> EXERCISE
Return only the lines from the top of the data down to the one that holds "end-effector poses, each", both included, without any pictures.
========
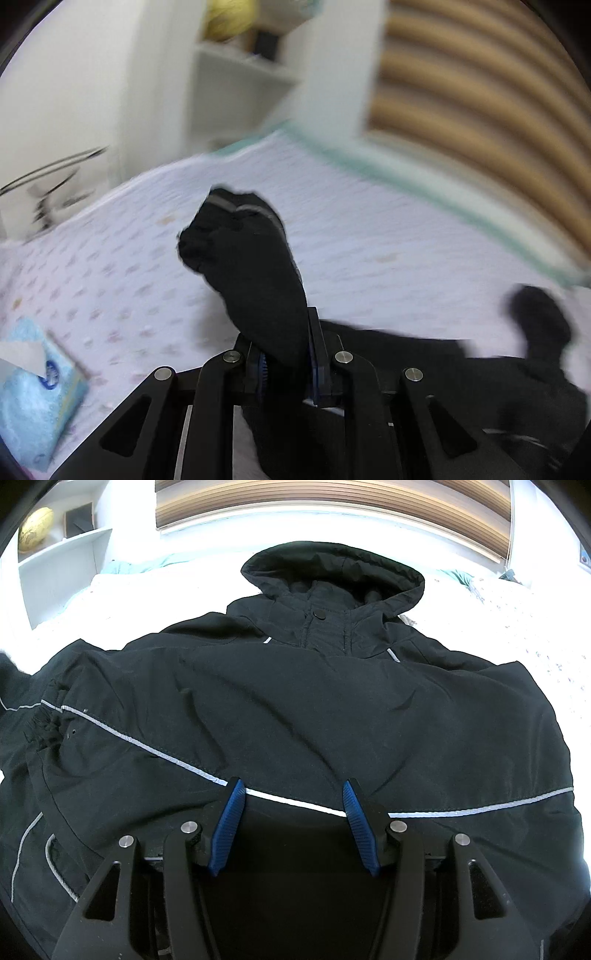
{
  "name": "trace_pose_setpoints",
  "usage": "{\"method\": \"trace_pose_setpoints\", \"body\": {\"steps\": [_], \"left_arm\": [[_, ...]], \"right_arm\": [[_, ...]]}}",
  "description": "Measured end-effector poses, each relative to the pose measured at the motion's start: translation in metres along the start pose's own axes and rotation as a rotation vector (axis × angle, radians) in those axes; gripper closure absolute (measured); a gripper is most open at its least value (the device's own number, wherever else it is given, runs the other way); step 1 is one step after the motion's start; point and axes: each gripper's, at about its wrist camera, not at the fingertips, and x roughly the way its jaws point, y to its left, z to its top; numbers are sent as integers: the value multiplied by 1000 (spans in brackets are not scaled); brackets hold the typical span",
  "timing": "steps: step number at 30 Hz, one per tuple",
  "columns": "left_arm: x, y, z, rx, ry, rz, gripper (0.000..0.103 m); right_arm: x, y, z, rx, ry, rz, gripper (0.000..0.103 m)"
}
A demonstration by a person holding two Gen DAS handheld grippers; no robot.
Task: Fold large clothes
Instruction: 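Grasp the other sleeve cuff with the left gripper and lift it, then lay the sleeve across the jacket body with the left gripper and release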
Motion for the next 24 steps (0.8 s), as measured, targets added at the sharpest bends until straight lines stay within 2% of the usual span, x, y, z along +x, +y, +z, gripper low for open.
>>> {"method": "trace_pose_setpoints", "body": {"steps": [3, 6, 10, 14, 18, 21, 24], "left_arm": [[-35, -43, 3, 58, -19, -181, 87], [-55, -91, -1, 117, 5, -316, 87], [-62, -141, -17, 176, 68, -438, 87], [-62, -199, -47, 264, 153, -548, 87], [-55, -247, -90, 351, 248, -601, 87], [-30, -265, -122, 348, 354, -635, 87], [-1, -272, -153, 343, 457, -631, 84]], "right_arm": [[0, 0, 0, 0, 0, 0, 44], [0, 0, 0, 1, 0, 2, 44], [0, -1, 1, 6, -1, 6, 44], [0, -1, 1, 7, -1, 7, 43], [0, -1, 2, 11, -2, 11, 43], [1, -1, 2, 14, -3, 14, 42], [1, -2, 2, 16, -5, 23, 41]]}}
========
> THE ANSWER
{
  "name": "trace_pose_setpoints",
  "usage": "{\"method\": \"trace_pose_setpoints\", \"body\": {\"steps\": [_], \"left_arm\": [[_, ...]], \"right_arm\": [[_, ...]]}}",
  "description": "Measured end-effector poses, each relative to the pose measured at the motion's start: translation in metres along the start pose's own axes and rotation as a rotation vector (axis × angle, radians) in those axes; gripper closure absolute (measured); a gripper is most open at its least value (the device's own number, wherever else it is given, runs the other way); step 1 is one step after the motion's start; point and axes: each gripper's, at about its wrist camera, not at the fingertips, and x roughly the way its jaws point, y to its left, z to its top; numbers are sent as integers: the value multiplied by 1000 (spans in brackets are not scaled); brackets hold the typical span",

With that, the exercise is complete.